Every cell in our body needs oxygen to survive. This oxygen is transported to the cells via the blood vessels. If this transport route is blocked, the area behind the blockage dies.

Circulatory disorders can have very different causes. In the case of diabetes or high cholesterol levels, the blood vessels throughout the body are damaged and plaque forms in the vessels. Thrombi then form at these narrow points, which can be flushed into smaller vessels and remain there.

Some infectious diseases also cause thrombus formation, which may make amputations necessary. Some people also have congenital blood clotting disorders. This means that the blood forms clots on its own and lays down vessels.

One of the most common causes of thrombi is a cardiac dysrhythmia called atrial fibrillation. In this condition, the atria contract uncontrollably and the altered flow in the heart leads to blood clotting. These thrombi can cause strokes, heart attacks or even vascular occlusions in the legs and arms.

If the treatment is too late, they must be amputated. This can often be prevented by timely treatment. The first thing that most people think of when amputating is a serious accident.

These are probably among the most extreme cases, as there is no disease and the amputation is a sudden event. Fortunately, amputations after accidents are not the rule. Even limbs that have already been separated from the body by the accident can be reattached.

On the one hand, there are patients who lose limbs due to the accident which cannot be reattached. These are so-called amputation injuries. On the other hand, there are severe injuries in which the tissue is so badly damaged that surgical amputation is necessary.

Added to this are possible infections after an accident, especially if the wound has been contaminated. Amputations after accidents often have a good prognosis for residual limb healing and thus the possibility of wearing prostheses, since the body is healthy in itself and not, as with circulatory disorders, merely shifts the problem. Close psychological support of the affected persons is important, as they are suddenly thrown into a completely new life situation.

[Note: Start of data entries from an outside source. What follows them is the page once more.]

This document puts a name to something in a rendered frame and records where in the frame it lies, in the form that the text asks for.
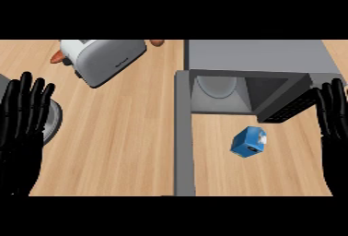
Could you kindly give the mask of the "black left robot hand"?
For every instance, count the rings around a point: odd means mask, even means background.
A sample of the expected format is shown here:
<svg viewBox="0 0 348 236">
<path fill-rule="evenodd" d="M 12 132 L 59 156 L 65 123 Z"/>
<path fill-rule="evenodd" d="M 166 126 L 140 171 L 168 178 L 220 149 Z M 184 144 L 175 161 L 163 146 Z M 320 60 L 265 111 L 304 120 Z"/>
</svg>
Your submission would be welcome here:
<svg viewBox="0 0 348 236">
<path fill-rule="evenodd" d="M 0 197 L 28 196 L 38 180 L 54 88 L 28 71 L 7 84 L 0 101 Z"/>
</svg>

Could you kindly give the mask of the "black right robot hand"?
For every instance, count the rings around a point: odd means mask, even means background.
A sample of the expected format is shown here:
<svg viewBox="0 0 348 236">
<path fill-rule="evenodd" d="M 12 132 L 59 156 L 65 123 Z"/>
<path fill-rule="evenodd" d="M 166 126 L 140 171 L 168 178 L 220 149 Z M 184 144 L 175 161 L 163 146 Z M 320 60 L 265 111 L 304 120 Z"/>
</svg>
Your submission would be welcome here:
<svg viewBox="0 0 348 236">
<path fill-rule="evenodd" d="M 339 78 L 314 88 L 321 129 L 321 168 L 335 197 L 348 197 L 348 100 Z"/>
</svg>

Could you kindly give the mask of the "blue milk carton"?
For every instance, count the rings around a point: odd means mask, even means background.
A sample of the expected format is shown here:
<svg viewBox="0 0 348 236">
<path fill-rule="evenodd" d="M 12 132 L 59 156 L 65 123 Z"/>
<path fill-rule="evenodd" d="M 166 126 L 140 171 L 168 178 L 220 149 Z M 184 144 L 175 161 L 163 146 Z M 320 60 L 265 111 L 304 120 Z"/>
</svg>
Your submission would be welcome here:
<svg viewBox="0 0 348 236">
<path fill-rule="evenodd" d="M 261 153 L 267 144 L 267 132 L 261 127 L 248 126 L 234 136 L 231 152 L 242 158 Z"/>
</svg>

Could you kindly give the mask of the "grey microwave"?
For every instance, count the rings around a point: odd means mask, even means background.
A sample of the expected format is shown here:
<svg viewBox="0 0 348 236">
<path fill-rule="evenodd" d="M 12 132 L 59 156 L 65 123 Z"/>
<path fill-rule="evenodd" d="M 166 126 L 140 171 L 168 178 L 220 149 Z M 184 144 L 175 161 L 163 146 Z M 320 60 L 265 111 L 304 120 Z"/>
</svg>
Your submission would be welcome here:
<svg viewBox="0 0 348 236">
<path fill-rule="evenodd" d="M 187 40 L 184 71 L 199 114 L 280 124 L 315 104 L 312 89 L 343 78 L 320 40 Z"/>
</svg>

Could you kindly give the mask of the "grey microwave door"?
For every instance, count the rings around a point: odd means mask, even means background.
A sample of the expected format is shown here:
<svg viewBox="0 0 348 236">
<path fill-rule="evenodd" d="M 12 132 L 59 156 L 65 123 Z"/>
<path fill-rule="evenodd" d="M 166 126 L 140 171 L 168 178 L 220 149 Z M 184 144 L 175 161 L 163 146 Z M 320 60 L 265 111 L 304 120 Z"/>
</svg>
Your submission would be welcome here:
<svg viewBox="0 0 348 236">
<path fill-rule="evenodd" d="M 174 195 L 194 196 L 189 72 L 174 76 Z"/>
</svg>

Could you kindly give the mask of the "grey round plate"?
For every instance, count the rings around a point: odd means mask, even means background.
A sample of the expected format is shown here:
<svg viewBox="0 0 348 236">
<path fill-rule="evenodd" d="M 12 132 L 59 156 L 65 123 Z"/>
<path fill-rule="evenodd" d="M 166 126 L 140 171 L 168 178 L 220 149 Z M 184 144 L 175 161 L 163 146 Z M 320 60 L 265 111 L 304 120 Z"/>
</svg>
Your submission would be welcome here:
<svg viewBox="0 0 348 236">
<path fill-rule="evenodd" d="M 0 74 L 0 100 L 3 99 L 9 79 Z M 60 129 L 62 122 L 62 108 L 60 105 L 51 100 L 48 107 L 48 115 L 43 130 L 43 143 L 47 144 Z"/>
</svg>

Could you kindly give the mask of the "orange carrot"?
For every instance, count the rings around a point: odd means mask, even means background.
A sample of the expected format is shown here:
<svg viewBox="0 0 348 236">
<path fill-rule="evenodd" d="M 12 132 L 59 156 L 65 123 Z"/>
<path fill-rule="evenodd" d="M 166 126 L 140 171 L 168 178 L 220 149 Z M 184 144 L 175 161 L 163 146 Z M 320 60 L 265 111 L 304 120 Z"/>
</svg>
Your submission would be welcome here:
<svg viewBox="0 0 348 236">
<path fill-rule="evenodd" d="M 62 52 L 56 52 L 50 58 L 50 63 L 51 64 L 60 63 L 63 58 L 65 58 L 65 55 L 62 54 Z"/>
</svg>

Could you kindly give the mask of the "white toaster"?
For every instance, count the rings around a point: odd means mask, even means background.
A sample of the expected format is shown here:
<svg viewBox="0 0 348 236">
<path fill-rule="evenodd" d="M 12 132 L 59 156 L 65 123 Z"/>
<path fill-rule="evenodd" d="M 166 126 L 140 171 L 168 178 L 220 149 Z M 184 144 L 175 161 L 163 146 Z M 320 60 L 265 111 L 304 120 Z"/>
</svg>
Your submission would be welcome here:
<svg viewBox="0 0 348 236">
<path fill-rule="evenodd" d="M 143 40 L 60 40 L 62 63 L 99 88 L 147 50 Z"/>
</svg>

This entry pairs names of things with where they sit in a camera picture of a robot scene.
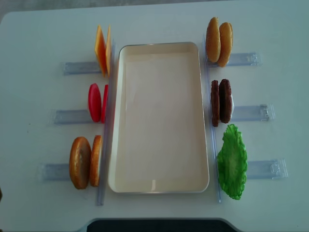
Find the bun slice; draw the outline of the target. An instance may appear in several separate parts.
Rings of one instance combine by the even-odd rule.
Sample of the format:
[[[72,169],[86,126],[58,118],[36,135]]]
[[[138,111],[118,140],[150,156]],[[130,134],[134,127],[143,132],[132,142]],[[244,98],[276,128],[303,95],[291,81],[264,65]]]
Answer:
[[[70,179],[77,189],[85,189],[89,182],[91,147],[85,137],[77,137],[70,151]]]
[[[90,185],[99,186],[100,161],[103,139],[101,135],[96,135],[93,141],[91,163],[90,163]]]

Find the red tomato slice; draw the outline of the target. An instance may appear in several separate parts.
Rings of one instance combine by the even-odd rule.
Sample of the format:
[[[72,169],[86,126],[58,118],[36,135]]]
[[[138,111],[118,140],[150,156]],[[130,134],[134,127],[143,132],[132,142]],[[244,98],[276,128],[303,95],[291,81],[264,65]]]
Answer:
[[[88,109],[94,122],[101,122],[101,93],[98,85],[93,83],[88,92]]]
[[[102,102],[102,109],[101,109],[101,123],[105,123],[106,118],[106,109],[107,109],[107,100],[108,100],[108,89],[109,86],[105,85],[104,87],[104,95],[103,95],[103,102]]]

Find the inner brown meat patty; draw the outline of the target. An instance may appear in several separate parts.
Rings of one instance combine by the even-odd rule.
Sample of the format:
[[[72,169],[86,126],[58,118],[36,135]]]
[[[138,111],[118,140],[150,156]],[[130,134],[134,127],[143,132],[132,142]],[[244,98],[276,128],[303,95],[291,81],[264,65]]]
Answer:
[[[219,85],[217,80],[211,82],[212,125],[217,127],[220,119]]]

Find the outer brown meat patty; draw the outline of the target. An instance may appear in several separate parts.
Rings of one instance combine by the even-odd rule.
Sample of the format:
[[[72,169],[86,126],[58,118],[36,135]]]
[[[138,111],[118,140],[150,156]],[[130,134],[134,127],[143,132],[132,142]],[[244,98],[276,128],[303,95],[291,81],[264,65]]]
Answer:
[[[219,84],[220,120],[228,123],[232,115],[232,91],[228,79],[223,79]]]

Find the inner orange cheese slice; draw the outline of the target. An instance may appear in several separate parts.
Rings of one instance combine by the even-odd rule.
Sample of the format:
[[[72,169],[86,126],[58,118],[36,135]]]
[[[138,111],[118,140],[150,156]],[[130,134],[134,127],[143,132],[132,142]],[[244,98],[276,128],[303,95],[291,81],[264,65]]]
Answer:
[[[108,75],[108,77],[110,77],[111,56],[112,56],[111,25],[108,26],[105,56],[106,56],[107,75]]]

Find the orange cheese slice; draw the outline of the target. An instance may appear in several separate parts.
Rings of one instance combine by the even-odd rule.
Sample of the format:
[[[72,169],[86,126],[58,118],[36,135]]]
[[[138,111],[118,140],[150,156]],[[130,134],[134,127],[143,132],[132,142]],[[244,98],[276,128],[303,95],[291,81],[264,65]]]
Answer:
[[[95,41],[95,54],[98,60],[98,64],[100,66],[101,72],[103,77],[107,72],[107,65],[106,65],[106,44],[103,36],[103,32],[101,26],[98,25],[97,33],[96,33],[96,41]]]
[[[105,56],[106,56],[107,75],[108,75],[108,77],[110,77],[111,56],[112,56],[111,25],[108,26]]]

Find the outer orange cheese slice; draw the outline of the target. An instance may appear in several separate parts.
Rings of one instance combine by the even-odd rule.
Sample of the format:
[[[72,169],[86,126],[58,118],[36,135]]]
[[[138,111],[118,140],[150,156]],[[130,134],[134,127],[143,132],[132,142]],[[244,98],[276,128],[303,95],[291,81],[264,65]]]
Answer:
[[[95,54],[98,60],[98,64],[100,66],[101,72],[103,77],[107,72],[107,65],[106,65],[106,44],[103,36],[103,32],[101,26],[98,25],[97,33],[96,33],[96,41],[95,41]]]

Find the green lettuce leaf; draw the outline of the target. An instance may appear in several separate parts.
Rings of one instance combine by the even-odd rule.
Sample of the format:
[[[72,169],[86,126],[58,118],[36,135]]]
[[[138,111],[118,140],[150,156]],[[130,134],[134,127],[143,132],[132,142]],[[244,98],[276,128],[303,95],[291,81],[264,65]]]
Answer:
[[[219,184],[230,198],[239,200],[247,180],[248,157],[242,133],[237,126],[227,126],[223,142],[217,156]]]

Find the clear lettuce holder track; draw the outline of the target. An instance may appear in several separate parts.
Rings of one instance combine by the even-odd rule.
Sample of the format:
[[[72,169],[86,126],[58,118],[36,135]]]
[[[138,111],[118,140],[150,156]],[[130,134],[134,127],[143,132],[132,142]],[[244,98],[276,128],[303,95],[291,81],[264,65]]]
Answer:
[[[247,179],[280,179],[287,178],[285,159],[249,161]]]

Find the cream rectangular tray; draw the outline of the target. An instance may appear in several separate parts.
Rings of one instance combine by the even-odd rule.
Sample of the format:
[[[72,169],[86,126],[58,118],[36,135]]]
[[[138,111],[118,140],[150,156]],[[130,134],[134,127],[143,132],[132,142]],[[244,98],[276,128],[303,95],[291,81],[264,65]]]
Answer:
[[[210,178],[197,45],[127,45],[118,57],[109,187],[203,192]]]

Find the inner top bun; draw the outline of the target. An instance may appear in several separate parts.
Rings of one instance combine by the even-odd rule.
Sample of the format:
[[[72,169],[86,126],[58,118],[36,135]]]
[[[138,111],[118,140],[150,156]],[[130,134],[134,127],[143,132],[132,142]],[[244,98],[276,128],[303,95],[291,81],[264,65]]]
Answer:
[[[207,27],[206,32],[206,53],[210,62],[216,63],[221,52],[219,19],[213,17]]]

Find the clear patty holder track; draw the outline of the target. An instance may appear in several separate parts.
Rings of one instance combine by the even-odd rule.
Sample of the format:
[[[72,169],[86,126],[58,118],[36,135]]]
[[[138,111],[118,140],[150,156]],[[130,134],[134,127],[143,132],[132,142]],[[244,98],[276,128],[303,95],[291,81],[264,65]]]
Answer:
[[[275,117],[275,110],[272,104],[235,106],[230,121],[270,121],[274,120]]]

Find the clear bun holder track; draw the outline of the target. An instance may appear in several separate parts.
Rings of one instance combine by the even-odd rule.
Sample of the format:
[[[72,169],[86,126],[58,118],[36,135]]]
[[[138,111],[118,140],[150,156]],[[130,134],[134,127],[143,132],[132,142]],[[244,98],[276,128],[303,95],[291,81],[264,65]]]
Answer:
[[[262,59],[258,52],[232,53],[226,67],[233,66],[260,66]]]
[[[37,178],[40,181],[70,181],[69,165],[62,164],[40,164],[37,168]]]

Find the clear left long rail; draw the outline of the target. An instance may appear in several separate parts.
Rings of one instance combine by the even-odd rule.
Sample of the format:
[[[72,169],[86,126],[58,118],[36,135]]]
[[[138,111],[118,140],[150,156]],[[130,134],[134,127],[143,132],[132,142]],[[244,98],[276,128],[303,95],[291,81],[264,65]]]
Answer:
[[[107,105],[106,105],[106,118],[105,118],[105,126],[104,126],[104,141],[102,148],[102,160],[100,165],[100,181],[99,187],[97,190],[97,198],[96,205],[103,206],[104,198],[105,198],[105,190],[107,185],[107,175],[108,175],[108,153],[110,147],[110,130],[112,124],[112,92],[113,92],[113,82],[114,82],[114,62],[115,62],[115,47],[116,43],[114,39],[112,40],[112,56],[111,56],[111,76],[108,83],[108,97],[107,97]]]

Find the clear right long rail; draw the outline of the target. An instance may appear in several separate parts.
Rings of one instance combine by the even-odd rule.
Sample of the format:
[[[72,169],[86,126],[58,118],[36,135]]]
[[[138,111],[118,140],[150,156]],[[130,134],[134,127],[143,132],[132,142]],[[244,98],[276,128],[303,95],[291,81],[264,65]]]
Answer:
[[[204,50],[204,75],[206,81],[206,88],[207,88],[207,95],[209,100],[209,128],[210,128],[210,139],[211,139],[211,154],[212,154],[212,161],[213,161],[213,169],[214,169],[214,182],[215,182],[215,189],[216,189],[216,196],[217,202],[220,204],[221,200],[221,187],[219,184],[219,174],[218,174],[218,165],[217,165],[217,144],[216,144],[216,133],[215,127],[212,124],[212,109],[211,109],[211,81],[209,75],[209,65],[208,65],[208,58],[206,54],[206,33],[203,35],[203,50]]]

Traffic accidents or deep cuts in the kitchen often affect the fingers. If it is no longer possible to preserve the finger, it must be amputated. The loss of a finger usually affects the affected person more than an amputated toe.

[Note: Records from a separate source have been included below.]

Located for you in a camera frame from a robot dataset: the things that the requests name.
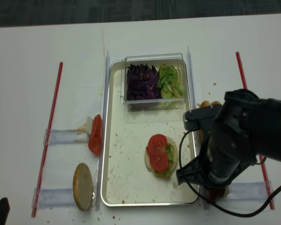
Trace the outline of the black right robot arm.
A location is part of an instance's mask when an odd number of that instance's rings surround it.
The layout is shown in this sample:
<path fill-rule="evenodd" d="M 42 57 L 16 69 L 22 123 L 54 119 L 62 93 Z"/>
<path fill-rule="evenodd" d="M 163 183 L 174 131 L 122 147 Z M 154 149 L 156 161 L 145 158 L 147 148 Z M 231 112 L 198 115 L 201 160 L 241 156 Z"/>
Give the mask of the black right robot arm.
<path fill-rule="evenodd" d="M 176 172 L 178 184 L 228 186 L 257 155 L 281 162 L 281 100 L 260 99 L 245 89 L 228 91 L 223 105 L 183 115 L 185 129 L 201 131 L 199 155 Z"/>

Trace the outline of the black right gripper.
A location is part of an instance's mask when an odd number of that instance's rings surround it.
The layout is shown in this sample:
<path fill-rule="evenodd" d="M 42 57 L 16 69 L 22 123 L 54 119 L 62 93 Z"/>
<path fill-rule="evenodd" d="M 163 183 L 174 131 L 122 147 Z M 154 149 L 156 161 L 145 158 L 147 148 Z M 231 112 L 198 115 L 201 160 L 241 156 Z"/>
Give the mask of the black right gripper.
<path fill-rule="evenodd" d="M 220 189 L 256 162 L 256 153 L 246 143 L 238 144 L 222 132 L 211 131 L 199 155 L 176 171 L 177 182 Z"/>

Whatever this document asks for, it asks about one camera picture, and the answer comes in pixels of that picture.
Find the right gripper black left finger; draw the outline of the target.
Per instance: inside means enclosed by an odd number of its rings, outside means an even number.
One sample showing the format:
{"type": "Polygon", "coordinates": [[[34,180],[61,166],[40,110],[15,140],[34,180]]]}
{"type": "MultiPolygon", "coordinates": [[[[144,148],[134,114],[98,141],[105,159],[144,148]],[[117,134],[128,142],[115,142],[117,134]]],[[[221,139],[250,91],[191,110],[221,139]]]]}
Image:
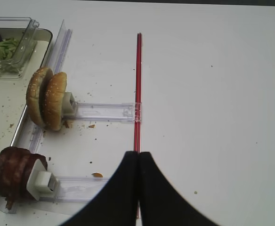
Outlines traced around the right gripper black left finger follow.
{"type": "Polygon", "coordinates": [[[127,151],[101,191],[63,226],[134,226],[138,208],[138,153],[127,151]]]}

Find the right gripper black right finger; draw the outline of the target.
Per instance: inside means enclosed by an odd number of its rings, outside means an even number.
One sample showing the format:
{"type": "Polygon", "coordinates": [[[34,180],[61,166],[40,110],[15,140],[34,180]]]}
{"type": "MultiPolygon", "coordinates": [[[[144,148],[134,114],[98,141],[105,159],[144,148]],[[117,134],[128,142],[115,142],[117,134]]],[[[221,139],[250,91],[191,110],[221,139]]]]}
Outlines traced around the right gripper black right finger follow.
{"type": "Polygon", "coordinates": [[[140,210],[144,226],[215,226],[169,183],[149,152],[139,154],[140,210]]]}

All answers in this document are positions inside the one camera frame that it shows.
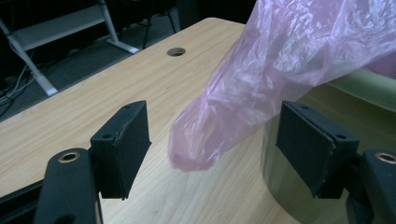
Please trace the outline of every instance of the pink plastic bag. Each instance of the pink plastic bag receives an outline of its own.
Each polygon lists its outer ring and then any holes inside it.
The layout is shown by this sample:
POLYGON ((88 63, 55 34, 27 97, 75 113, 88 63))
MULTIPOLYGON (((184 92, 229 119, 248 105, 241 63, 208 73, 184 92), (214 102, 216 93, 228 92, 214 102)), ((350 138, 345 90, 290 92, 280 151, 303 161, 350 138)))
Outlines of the pink plastic bag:
POLYGON ((282 100, 395 50, 394 0, 258 0, 205 92, 175 120, 169 159, 184 171, 208 169, 282 100))

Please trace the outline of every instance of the floor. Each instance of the floor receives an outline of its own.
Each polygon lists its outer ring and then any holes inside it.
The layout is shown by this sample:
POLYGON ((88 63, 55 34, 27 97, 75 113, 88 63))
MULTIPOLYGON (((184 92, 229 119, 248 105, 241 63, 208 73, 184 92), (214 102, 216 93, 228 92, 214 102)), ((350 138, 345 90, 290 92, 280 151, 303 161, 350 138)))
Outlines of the floor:
MULTIPOLYGON (((171 16, 176 30, 179 31, 177 9, 175 7, 171 9, 171 16)), ((142 49, 145 31, 146 27, 140 24, 132 24, 125 28, 120 41, 142 49)), ((147 47, 173 33, 169 18, 164 15, 155 15, 151 20, 147 47)), ((108 38, 109 36, 103 36, 85 49, 72 50, 67 57, 41 72, 61 92, 115 63, 128 57, 134 57, 134 55, 108 44, 106 42, 108 38)), ((15 91, 7 98, 0 98, 0 122, 49 98, 31 77, 23 77, 15 91)))

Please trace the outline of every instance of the trash can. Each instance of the trash can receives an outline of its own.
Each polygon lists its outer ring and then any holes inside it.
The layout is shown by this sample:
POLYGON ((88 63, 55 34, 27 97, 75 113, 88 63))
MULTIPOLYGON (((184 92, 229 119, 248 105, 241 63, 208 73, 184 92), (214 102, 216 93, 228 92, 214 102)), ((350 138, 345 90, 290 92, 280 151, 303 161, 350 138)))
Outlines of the trash can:
MULTIPOLYGON (((297 102, 357 136, 360 154, 369 148, 396 152, 396 79, 361 69, 315 87, 297 102)), ((275 146, 278 120, 267 123, 262 149, 262 175, 268 189, 302 223, 347 223, 347 191, 340 200, 312 198, 275 146)))

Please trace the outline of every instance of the wooden table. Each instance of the wooden table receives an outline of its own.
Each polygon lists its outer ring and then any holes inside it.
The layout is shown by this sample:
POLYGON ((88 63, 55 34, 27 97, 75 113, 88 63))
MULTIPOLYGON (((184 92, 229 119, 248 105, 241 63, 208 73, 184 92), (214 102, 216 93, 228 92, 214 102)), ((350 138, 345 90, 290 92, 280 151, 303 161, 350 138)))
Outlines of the wooden table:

After small injuries, for example during gardening, bacteria can get into the wound and cause major inflammation. In some cases, the spread of the inflammation can only be prevented by amputation. This is especially the case with resistant germs.

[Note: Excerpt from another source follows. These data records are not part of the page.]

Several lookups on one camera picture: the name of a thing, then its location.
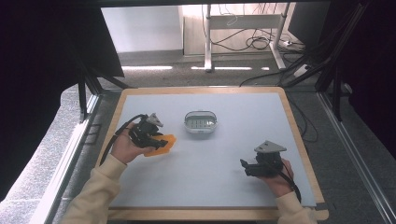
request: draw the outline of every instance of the wooden frame
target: wooden frame
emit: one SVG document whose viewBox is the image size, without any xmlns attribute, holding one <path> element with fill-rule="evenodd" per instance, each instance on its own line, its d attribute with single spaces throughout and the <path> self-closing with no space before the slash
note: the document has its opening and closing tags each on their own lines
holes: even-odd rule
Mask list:
<svg viewBox="0 0 396 224">
<path fill-rule="evenodd" d="M 126 97 L 128 95 L 141 94 L 195 94 L 195 93 L 260 93 L 260 92 L 275 92 L 278 93 L 285 109 L 289 125 L 291 127 L 294 140 L 301 155 L 305 171 L 308 176 L 309 183 L 312 187 L 315 200 L 317 204 L 324 204 L 324 198 L 321 193 L 318 181 L 316 179 L 311 162 L 306 154 L 303 139 L 297 128 L 294 116 L 292 114 L 286 93 L 279 87 L 179 87 L 179 88 L 142 88 L 142 89 L 128 89 L 124 90 L 118 102 L 115 114 L 111 120 L 104 145 L 102 147 L 99 160 L 102 158 L 111 136 L 116 131 L 116 126 L 119 123 L 120 114 Z M 315 215 L 318 220 L 324 220 L 329 217 L 329 211 L 315 210 Z M 279 213 L 274 207 L 265 209 L 161 209 L 161 208 L 109 208 L 109 219 L 123 219 L 123 220 L 266 220 L 277 219 Z"/>
</svg>

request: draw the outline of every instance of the beige sleeve
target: beige sleeve
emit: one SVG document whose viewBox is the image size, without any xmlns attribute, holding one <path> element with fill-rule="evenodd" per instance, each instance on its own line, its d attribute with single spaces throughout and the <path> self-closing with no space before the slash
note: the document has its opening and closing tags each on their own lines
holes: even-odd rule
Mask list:
<svg viewBox="0 0 396 224">
<path fill-rule="evenodd" d="M 92 169 L 91 178 L 67 207 L 62 223 L 107 223 L 108 206 L 120 192 L 120 176 L 126 165 L 109 154 Z"/>
<path fill-rule="evenodd" d="M 312 209 L 303 208 L 294 191 L 276 198 L 276 204 L 280 213 L 278 224 L 317 223 Z"/>
</svg>

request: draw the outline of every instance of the human hand
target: human hand
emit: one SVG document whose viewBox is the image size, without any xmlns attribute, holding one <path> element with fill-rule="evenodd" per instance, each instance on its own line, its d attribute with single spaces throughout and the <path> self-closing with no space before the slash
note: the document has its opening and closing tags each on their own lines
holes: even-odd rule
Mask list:
<svg viewBox="0 0 396 224">
<path fill-rule="evenodd" d="M 128 126 L 122 130 L 122 133 L 117 137 L 113 144 L 113 148 L 110 152 L 117 160 L 127 164 L 133 161 L 138 155 L 149 153 L 155 150 L 155 147 L 137 147 L 129 136 L 129 130 L 134 126 L 131 122 Z"/>
<path fill-rule="evenodd" d="M 291 170 L 290 162 L 284 159 L 282 159 L 282 161 L 284 164 L 282 173 L 288 176 L 290 179 L 293 179 L 294 173 Z M 275 177 L 258 176 L 258 178 L 263 180 L 268 185 L 270 190 L 277 198 L 292 192 L 290 184 L 280 175 Z"/>
</svg>

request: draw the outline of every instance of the orange object
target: orange object
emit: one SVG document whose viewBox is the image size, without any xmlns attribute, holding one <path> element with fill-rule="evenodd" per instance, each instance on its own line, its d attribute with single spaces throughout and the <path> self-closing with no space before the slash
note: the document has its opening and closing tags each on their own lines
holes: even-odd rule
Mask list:
<svg viewBox="0 0 396 224">
<path fill-rule="evenodd" d="M 149 153 L 145 153 L 145 157 L 150 157 L 150 156 L 157 156 L 161 154 L 168 153 L 171 150 L 171 147 L 173 144 L 176 142 L 176 138 L 172 134 L 167 134 L 167 135 L 157 135 L 157 136 L 152 136 L 152 139 L 156 140 L 165 140 L 168 141 L 165 147 L 159 147 L 157 150 L 154 150 Z"/>
</svg>

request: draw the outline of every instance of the person's arm
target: person's arm
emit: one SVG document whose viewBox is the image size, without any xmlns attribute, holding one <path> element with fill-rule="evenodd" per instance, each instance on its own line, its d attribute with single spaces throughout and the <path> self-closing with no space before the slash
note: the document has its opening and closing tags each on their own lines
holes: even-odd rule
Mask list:
<svg viewBox="0 0 396 224">
<path fill-rule="evenodd" d="M 107 223 L 107 209 L 120 192 L 119 178 L 126 165 L 112 155 L 91 171 L 81 193 L 69 204 L 62 223 Z"/>
<path fill-rule="evenodd" d="M 62 223 L 107 223 L 108 206 L 120 192 L 120 176 L 127 163 L 154 147 L 136 147 L 128 135 L 128 125 L 115 141 L 110 155 L 99 167 L 92 169 L 91 177 L 81 193 L 69 204 Z"/>
<path fill-rule="evenodd" d="M 283 160 L 285 164 L 283 173 L 293 178 L 290 162 Z M 276 196 L 276 205 L 280 213 L 278 224 L 312 224 L 317 219 L 310 208 L 303 208 L 297 199 L 295 192 L 289 183 L 280 175 L 276 177 L 259 177 L 263 180 Z"/>
</svg>

An extreme example of an infection is the gas fire. Through wounds, especially bruises, with severe tissue damage, the environmental germs called Clostridium perfringens penetrate the skin. The bacteria eat their way through the tissue and destroy blood vessels.

A life-threatening spread of the germ can only be prevented by a large-scale amputation. Even germs that affect the whole body can make amputations necessary due to the formation of thrombi. The larger and dirtier a wound is, the more likely it is to be contaminated with dangerous bacteria.

Especially after serious accidents, animal bites and burns, the risk of infection is increased. There are many pathogens in cat saliva, which can lead to severe inflammation and infection even in small bite wounds and thus make amputation necessary. For these reasons, even small wounds should be checked by your family doctor.

In this case, the tetanus vaccination protection must also be considered. An amputation is always the last resort and is only used if the life of the person concerned is in danger. Normally, bites from insects, such as mosquitoes or wasps, do not lead to major infections.

In some cases, however, an allergy can lead to more serious consequences than the normal wheal. If the bacterium Streptococcus pyogenes is transmitted during the bite, it can lead to a so-called necrotising fasciitis. This means that the sheath of the muscles becomes inflamed and dies off.

The blood vessels are compressed by the swelling and amputation may be necessary. However, this severe course is very rare.